In the decade since Truth, the weather has gotten worse. Gore's original slideshow included an animation of rising sea level flooding the World Trade Center memorial. Now he can show a video of the real thing, which happened in 2012 during Hurricane Sandy. In the last 15 years — 14 of which have been the hottest on record — the extreme air temperature has magnified hurricanes, droughts, and fires. “Every night on the news is like a walk through the Book of Revelations,” says Gore in the film, his voice thickening until he starts to shout like a general.

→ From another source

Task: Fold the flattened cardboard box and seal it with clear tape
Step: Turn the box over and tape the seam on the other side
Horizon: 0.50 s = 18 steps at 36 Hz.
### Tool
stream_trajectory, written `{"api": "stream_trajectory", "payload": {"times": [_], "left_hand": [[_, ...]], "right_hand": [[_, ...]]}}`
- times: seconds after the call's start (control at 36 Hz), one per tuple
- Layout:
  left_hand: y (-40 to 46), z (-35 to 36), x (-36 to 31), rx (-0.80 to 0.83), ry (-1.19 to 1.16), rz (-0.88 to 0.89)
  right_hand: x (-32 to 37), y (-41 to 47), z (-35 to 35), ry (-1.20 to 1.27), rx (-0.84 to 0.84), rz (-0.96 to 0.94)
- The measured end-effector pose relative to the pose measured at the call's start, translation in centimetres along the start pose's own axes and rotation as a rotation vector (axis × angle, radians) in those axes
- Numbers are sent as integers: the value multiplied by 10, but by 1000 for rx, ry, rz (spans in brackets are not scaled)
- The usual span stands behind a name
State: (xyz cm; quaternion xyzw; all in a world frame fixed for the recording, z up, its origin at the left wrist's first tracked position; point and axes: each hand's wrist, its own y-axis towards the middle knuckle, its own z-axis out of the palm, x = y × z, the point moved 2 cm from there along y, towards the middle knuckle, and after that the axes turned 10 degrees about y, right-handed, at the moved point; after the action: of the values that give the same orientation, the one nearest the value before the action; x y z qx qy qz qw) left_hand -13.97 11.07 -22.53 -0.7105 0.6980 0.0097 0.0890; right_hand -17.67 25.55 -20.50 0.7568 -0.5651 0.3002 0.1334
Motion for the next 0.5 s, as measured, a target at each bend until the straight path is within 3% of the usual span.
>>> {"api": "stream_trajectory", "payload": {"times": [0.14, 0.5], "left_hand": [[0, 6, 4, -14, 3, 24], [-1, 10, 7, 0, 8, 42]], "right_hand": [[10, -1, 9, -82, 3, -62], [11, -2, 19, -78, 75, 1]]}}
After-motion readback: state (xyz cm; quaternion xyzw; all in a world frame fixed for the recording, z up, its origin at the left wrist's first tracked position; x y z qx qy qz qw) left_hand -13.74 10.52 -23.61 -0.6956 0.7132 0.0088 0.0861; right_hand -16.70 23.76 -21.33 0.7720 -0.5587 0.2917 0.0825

Which is fitting, because this is a war. It's being fought on three fronts: against the damage we've already done, against the damage we might yet do, and against the climate deniers like Florida governor Rick Scott, who ignore the chaos even when it's in their own state. In one sequence, Gore puts on galoshes to wade down the streets of Miami Beach. He clucks, “I just wonder how the governor can slosh through this and say, ‘I don't see anything.’” A billion civilians recognize the science, but Scott is one of the powerful thousands sticking their heads in the sand — not that they have much sand left. In 30 years, Mar-a-Lago will be a marsh.

Gore told the audience this slow-moving disaster sometimes feels like his own “personal failure.” While chunks of Greenland have melted from glacier white to rock brown, Gore's hair has turned as pale as snow. He learned earlier than the rest of us how stubbornly people resist facts. Sequel opens with Fox attacking Truth as fake news. "You don't go see Joseph Goebbels's films to see the truth about Nazi Germany," said an Exxon shill. "You don't want to go see Al Gore's film to see the truth about global warming."

There was an inauguration in Sequel, too, with Gore stoically watching George W. Bush ascend to the presidency and then immediately ground Gore's DSCOVR satellite, a climate monitor that the vice-president had commissioned while in office. Obama finally launched DSCOVR in 2013. During the hour and a half that the theater sat in the dark, a new president took power and immediately deleted all mentions of climate change from whitehouse.gov (though it's not clear how intentional that was).

So what now? In the film, Gore quotes Mike Tyson: “Everybody has a plan until they get punched in the mouth.” In person, Gore was more optimistic, but like his boss Bill Clinton, he felt the audience's pain. Despair, Gore cautioned, is “another form of denial.” Environmentalists can still win. Technology has advanced faster than he predicted, making renewable energy more cost-effective than oil and gas. While Gore waves off future election campaigns (“I'm a recovering politician,” he says, smiling), Sequel finds hope in an unexpected place: the heavily GOP area of Georgetown, Texas, where conservative mayor Dale Ross has already rewired his town to be 90 percent fueled by solar and wind. To Ross, ditching fossil fuels just makes sense. By the end of this year, Georgetown will be 100 percent green. And so, I came out of the movie inspired to do something I couldn't have imagined that morning: I went home and emailed a Trump voter a thank you letter.